Indigenous people and allies have been the subject of threats and harassment through much of the last month. Many Canadians have had little difficulty going from praising the openness and tolerance of Canadian society, to openly espousing hate, advocating murderous violence against Land Defenders, and calling for police or military action to be taken against peaceful, non-violent demonstrations.

One of their loudest accusations is that Land Defenders are against “progress” and “modernity” because they are opposed to the construction of a pipeline through the Wet’suwet’en’s unceded traditional territory. Had this been merely the issue of a pipeline and whether or not it should be constructed through Wet’suwet’en’s, it might not have had so much resonance with Indigenous peoples across North America the way it did. Yet, it did; and it was never just about the pipeline.

When the RCMP tactical unit converged on the Wet’suwet’en on February 6, the Indigenous world watched it all happen live through Facebook and Twitter. What they saw was a militarized, foreign police force invade and then arrest and remove Indigenous people from their own land to make way for a pipeline. Once again, Canadian state power was forcing Indigenous peoples from their lands to make way for big business.
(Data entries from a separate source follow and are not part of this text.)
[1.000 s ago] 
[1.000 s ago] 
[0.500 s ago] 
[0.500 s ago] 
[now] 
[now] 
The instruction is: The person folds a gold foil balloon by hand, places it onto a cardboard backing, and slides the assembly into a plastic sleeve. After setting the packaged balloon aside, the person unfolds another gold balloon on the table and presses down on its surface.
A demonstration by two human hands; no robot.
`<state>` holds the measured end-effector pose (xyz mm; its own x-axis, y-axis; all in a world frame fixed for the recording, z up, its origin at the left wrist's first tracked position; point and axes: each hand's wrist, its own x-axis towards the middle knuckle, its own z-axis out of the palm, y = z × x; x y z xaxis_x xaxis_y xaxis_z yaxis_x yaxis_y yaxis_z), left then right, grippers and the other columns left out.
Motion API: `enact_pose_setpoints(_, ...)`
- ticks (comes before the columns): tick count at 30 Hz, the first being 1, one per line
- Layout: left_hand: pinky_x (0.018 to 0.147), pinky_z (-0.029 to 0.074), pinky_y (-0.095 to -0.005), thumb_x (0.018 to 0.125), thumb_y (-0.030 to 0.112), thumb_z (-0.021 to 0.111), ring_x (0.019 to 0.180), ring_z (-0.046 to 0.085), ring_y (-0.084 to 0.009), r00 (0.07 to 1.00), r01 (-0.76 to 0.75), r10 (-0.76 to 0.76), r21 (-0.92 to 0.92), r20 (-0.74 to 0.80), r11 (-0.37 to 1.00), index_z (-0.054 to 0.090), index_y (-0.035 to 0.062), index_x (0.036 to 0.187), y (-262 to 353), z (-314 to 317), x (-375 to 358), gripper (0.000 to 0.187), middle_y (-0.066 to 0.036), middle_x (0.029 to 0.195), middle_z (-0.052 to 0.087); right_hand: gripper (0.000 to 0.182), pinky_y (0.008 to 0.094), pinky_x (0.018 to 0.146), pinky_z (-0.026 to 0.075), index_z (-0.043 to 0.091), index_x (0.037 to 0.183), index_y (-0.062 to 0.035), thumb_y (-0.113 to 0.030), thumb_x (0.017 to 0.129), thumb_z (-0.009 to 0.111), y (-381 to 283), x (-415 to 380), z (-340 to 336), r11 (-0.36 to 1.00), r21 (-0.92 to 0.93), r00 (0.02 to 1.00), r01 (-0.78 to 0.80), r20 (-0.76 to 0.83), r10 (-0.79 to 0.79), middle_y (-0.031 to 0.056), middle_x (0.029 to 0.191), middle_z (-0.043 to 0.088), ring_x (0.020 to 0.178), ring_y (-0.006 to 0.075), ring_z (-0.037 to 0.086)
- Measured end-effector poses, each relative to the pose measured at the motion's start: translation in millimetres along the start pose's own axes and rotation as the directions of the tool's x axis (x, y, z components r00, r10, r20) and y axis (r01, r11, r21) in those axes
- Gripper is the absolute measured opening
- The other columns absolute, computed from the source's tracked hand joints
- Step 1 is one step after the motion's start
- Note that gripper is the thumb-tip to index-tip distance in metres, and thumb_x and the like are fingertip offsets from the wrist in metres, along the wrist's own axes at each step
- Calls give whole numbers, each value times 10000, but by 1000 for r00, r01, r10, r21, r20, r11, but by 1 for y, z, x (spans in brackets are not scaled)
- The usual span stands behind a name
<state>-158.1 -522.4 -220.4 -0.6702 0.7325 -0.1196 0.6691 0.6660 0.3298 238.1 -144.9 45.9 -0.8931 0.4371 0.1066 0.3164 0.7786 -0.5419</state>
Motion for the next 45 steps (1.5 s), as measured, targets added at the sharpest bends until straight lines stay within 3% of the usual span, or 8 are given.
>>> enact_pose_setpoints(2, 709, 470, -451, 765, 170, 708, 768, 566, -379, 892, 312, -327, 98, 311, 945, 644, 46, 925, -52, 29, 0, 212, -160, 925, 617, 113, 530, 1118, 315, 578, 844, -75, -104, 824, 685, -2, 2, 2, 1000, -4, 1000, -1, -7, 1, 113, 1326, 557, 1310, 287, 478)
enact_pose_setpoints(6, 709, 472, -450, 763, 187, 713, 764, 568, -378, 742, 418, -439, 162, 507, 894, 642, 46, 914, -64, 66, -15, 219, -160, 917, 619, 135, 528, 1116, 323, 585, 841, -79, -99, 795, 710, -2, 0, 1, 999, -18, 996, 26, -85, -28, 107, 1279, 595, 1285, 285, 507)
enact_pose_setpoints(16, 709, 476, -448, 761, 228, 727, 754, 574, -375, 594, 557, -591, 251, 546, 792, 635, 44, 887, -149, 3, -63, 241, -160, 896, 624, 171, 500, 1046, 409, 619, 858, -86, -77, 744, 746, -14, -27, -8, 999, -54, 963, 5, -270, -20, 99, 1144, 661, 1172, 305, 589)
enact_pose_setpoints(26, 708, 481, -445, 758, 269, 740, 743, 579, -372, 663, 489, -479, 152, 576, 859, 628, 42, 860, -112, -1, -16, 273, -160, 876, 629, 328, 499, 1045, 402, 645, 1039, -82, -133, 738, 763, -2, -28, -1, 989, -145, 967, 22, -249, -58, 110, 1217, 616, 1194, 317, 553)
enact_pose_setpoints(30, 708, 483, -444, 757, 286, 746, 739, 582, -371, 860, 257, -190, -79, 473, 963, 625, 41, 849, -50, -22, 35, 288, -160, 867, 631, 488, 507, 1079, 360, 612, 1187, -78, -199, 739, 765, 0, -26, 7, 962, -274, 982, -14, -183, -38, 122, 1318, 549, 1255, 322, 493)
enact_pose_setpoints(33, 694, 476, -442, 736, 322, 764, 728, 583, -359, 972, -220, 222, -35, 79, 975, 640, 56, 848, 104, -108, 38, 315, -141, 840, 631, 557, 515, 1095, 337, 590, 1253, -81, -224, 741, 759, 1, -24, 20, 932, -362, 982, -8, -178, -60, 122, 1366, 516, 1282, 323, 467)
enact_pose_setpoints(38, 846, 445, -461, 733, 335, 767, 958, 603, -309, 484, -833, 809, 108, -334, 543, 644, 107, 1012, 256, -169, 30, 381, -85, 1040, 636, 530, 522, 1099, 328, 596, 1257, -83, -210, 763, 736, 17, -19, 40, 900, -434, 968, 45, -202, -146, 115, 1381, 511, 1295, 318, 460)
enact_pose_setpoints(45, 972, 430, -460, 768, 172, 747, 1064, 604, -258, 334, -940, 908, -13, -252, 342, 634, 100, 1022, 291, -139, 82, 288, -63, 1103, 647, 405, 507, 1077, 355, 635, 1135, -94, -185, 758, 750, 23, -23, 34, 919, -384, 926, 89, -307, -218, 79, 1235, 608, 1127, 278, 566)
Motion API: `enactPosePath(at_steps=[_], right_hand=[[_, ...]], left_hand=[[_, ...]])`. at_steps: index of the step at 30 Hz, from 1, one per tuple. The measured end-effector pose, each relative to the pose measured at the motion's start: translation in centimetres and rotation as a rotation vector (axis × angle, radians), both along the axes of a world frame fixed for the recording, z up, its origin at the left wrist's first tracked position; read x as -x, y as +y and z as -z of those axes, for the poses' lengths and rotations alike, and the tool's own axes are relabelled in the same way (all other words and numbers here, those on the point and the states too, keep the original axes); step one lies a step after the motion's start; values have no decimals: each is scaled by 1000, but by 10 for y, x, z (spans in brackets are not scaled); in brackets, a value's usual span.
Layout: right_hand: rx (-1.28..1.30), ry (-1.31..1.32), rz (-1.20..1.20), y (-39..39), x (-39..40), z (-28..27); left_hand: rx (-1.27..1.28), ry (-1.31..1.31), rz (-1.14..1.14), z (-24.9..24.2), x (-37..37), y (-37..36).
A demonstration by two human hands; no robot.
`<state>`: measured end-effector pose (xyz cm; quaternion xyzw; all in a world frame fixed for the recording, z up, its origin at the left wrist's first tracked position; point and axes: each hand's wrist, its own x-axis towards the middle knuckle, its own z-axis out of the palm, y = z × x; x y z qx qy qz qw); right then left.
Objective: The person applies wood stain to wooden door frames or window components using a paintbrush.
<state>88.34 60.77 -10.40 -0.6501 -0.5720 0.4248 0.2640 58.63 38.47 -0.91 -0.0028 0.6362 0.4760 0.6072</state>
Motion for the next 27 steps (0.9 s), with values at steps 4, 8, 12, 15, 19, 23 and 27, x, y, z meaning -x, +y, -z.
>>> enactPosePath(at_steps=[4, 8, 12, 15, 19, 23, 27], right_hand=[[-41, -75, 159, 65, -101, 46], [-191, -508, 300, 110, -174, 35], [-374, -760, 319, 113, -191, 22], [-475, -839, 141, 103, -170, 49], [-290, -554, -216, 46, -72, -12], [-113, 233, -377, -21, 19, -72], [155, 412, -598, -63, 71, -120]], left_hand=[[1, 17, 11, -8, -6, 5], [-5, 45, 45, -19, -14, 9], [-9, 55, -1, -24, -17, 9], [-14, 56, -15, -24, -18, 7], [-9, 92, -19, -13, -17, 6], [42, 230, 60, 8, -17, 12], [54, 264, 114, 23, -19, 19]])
In this case, it was to make way for a nearly $7 billion pipeline to transport liquefied natural gas 700 km from Dawson Creek, B.C., which is near the Alberta border, to Kitimat, B.C. where it will be processed and exported to the Chinese market. The pipeline’s route received the green light from the elected councils of the First Nations communities through which it passes. However, the Wet’suwet’en Hereditary Chiefs who represent the nation’s traditional governance structure have long-maintained their opposition to the pipeline route.

Pipeline proponents, supporters and pundits are all quick to point out that pipelines are among the safest way to transport oil over long distances. These same people also argue that, because Indigenous people are opposed to the construction of pipelines on unceded traditional territory without approval, they are against all aspects modernity. This is not only just the rearticulation of a colonialist, racist myth, it is also categorically untrue.

The Wet’suwet’en and their supporters are against the forced-removal of Indigenous peoples from their homelands by an invading police force. Many Indigenous people felt that if this was allowed to happen in one First Nations community, it could happen in their community.

On the surface the issue is a pipeline; but the underlying issue is the continued, not merely historical, encroachment and expropriation of Indigenous lands to the detriment of the Indigenous communities.

One of the reasons that the railway blockades were so effective is that the railways in question are all located in Indigenous communities. Most Indigenous communities are crisscrossed by highways, bridges, rail lines and bridges – all on illegally expropriated lands.

One thing that the Canadian government didn’t consider when it imposed these unwanted pieces of infrastructure were on Indigenous communities was that they could someday be used against. Gone are the days when Indigenous communities will sit passively by and watch their lands be taken away.